This fissure-like tunnel is mostly narrow with lots of knobs and sharp shelves poking at you from both sides. So, you squeeze your way along and every once in a while you come to a wide spot where you think "Ah, that's more like it," but then you discover you are dealing with a new problem, because these wide places are inevitably flooded with icy cold water and the only way to pass them without getting wet is to stretch your legs far apart and try to climb above the pools. Since we cavers from Saudi Arabia had no "Wellies," we did our best -- at first -- to keep our feet dry, which is no easy trick if you are short!

Well, somehow I succeeded and arrived dry shod at a lineup of maybe eight rescuers who were in the process of passing the stretcher along from person to person...

...We were "seated" alternately with our backs against one wall and our feet braced against the other, the idea being to slide the stretcher over our laps...

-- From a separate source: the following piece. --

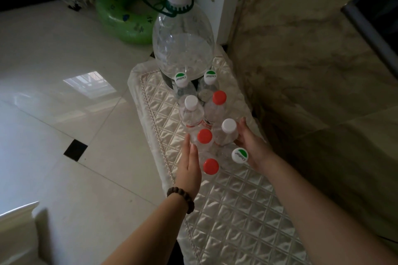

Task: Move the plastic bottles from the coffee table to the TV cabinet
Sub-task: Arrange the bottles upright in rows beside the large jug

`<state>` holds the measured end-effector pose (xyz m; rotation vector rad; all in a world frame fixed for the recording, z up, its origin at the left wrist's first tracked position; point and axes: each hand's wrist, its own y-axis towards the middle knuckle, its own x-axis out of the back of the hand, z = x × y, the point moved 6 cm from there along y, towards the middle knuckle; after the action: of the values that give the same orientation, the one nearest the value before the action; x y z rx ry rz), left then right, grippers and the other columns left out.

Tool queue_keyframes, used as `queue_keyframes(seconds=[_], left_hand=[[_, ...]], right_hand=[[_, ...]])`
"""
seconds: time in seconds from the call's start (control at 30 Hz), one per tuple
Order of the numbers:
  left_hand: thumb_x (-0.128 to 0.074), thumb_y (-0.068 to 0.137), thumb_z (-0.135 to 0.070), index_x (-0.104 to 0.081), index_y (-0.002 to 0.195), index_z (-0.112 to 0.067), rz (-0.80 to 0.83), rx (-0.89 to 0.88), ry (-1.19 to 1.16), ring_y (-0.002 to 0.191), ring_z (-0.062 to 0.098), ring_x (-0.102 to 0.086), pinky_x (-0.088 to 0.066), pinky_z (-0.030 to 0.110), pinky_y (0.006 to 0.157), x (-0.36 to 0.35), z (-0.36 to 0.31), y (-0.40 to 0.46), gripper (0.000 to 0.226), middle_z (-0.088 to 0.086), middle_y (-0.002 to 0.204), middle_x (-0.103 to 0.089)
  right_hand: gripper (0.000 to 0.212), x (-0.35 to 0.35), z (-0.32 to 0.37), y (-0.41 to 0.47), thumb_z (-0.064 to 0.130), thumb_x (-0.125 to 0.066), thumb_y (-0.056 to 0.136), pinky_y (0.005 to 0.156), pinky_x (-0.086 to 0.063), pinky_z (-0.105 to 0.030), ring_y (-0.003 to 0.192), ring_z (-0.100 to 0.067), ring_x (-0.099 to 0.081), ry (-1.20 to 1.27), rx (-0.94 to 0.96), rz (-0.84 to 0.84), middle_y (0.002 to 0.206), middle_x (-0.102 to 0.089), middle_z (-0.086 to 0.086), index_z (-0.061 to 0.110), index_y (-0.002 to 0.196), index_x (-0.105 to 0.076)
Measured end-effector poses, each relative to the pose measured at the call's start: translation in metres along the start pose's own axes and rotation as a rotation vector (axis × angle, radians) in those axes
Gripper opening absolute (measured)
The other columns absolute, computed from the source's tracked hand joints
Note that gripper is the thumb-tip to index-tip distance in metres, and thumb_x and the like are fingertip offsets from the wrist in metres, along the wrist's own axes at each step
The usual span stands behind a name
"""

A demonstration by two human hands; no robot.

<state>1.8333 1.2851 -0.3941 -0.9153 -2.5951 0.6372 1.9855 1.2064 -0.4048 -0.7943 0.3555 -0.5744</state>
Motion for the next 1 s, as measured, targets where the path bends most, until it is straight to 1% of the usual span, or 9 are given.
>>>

Deep inside the Passage from Hell.




Photo by J. Pint





Now, all of us were perched on top of pointy or knobby protrusions which mercilessly pressed against our bottoms when the stretcher rested on our knees. Of course, this was even less of a joy ride for the “victim” as there was often not enough room for the stretcher to pass through right side up and we’d have to turn it sideways, just barely scraping by.

The moment the stretcher had passed us, our team leader had us hurrying through the Passage from Hell in the opposite direction and then climbing up and down heaps of rocks and racing through other rooms in this maze of a cave, to end up…yes, you guessed it, once again back at the beginning of the same Diabolical Passage!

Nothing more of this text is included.